Figure 2. Stone morphological laser-induced changes. Example of a pure COM stone. (A1) After dusting settings use: Loss of the typical radiating organization of the internal layers aspect. (A2) After fragmentation settings use: visualization of the typical radiating organization of the internal layers. (B) Pure fragmentation in progress aspect: respect of the internal structure.
Figure 3. Stone morphological laser-induced changes. Carbonization (shown by the black arrow) during TFL treatment, which can be misleading for ESR.

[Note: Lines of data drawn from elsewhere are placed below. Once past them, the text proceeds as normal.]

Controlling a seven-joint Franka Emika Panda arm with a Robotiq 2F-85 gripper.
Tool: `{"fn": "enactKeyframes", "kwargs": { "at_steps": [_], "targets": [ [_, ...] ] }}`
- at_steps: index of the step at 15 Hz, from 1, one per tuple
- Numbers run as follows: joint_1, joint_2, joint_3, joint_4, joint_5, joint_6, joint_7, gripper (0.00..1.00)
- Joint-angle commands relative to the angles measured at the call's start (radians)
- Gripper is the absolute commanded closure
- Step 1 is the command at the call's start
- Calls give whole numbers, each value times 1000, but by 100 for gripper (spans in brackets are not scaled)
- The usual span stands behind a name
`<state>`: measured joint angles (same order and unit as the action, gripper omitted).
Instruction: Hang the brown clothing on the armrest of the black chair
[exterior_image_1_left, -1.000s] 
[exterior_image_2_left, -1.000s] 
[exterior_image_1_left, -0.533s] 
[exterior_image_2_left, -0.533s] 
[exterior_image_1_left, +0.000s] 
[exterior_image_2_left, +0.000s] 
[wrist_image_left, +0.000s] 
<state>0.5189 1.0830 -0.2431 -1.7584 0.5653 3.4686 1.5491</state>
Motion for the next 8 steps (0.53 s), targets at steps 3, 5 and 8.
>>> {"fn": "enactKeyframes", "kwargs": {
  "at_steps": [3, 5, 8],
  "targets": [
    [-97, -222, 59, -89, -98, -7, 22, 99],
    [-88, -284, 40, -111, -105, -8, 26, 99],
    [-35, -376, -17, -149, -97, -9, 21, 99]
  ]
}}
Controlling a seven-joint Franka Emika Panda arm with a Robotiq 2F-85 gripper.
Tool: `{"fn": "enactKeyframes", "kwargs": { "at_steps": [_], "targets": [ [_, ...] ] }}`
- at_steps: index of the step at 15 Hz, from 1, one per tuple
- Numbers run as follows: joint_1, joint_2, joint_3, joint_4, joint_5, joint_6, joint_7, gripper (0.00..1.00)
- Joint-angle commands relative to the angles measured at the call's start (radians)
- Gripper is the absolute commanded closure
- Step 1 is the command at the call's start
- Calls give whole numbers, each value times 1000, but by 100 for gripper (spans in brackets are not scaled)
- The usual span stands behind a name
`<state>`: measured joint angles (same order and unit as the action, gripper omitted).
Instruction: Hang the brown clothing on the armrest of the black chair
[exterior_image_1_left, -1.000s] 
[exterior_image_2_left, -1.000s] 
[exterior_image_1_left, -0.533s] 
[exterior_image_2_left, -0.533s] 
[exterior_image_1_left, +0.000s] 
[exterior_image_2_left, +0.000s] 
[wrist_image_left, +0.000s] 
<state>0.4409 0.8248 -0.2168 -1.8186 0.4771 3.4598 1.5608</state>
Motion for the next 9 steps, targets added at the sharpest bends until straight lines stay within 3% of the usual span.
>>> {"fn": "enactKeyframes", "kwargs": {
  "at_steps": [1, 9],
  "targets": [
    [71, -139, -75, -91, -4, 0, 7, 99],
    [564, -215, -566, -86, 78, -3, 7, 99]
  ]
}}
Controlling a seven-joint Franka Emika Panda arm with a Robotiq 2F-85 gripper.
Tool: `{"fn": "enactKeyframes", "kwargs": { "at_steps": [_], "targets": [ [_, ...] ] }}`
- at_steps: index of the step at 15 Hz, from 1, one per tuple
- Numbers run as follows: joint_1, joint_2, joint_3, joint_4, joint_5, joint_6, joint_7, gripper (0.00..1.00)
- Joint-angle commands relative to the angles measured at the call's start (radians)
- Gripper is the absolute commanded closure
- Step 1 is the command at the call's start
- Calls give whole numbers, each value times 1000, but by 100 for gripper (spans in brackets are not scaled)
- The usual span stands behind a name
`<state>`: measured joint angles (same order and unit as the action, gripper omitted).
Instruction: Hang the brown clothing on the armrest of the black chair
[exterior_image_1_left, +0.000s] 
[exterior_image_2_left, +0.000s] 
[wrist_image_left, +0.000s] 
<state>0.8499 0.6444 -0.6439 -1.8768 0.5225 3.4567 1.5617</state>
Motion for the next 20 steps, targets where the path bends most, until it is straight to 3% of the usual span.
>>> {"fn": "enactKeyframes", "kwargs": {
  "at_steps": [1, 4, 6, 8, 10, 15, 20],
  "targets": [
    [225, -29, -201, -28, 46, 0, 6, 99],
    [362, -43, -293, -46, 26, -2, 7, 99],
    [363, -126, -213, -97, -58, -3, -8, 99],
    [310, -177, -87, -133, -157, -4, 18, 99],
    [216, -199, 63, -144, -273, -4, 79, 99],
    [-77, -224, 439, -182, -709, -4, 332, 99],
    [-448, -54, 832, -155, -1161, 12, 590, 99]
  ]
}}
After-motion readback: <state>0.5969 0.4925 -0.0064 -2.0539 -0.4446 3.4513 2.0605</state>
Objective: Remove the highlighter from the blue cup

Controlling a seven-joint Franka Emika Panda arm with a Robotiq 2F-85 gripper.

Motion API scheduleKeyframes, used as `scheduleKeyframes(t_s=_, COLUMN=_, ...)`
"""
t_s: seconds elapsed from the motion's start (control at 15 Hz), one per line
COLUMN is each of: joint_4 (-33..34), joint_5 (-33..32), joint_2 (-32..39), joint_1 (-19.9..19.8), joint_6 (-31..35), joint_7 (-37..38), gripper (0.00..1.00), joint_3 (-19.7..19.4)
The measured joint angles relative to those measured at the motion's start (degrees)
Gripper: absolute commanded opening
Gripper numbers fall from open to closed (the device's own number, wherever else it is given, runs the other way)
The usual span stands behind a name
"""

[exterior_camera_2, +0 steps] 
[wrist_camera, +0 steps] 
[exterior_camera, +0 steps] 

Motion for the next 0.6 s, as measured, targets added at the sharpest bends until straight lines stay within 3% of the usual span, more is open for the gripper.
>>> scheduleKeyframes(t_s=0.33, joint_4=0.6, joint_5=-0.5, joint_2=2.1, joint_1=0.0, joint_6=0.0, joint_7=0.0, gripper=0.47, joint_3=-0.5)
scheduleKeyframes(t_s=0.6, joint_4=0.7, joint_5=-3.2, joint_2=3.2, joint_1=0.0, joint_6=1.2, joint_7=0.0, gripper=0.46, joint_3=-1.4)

To limit these biases, an initial transection of the stone has been proposed but remains difficult, time consuming, and provides more fragments to treat. Therefore, the use of the fragmentation setting might help to properly assess the internal layers and the use of dusting should be used only after the complete description
[8][9].
Although it represents the origin of crystallization, stone analysis and ESR often miss the nucleus structure analysis due to stone destruction. Hence, the additional EPR analysis could provide essential information regarding the lithogenesis mechanism and avoid misdiagnosis of high-risk diseases like distal tubular acidosis. Although it is still under evaluation, the intensity and the amount of the papillary abnormalities may also have a prognostic value regarding stone recurrence.
Combining these complementary methods should be gathered in a single process of endoscopic papilla and stone recognition (EPSR). It could support the preventive care of the stone formers in improving the diagnosis of the lithogenesis mechanism and in identifying the high-risk stone formers.
In this way, the urologist should play a key role in lithiasis prevention and stone formers’ care improvement.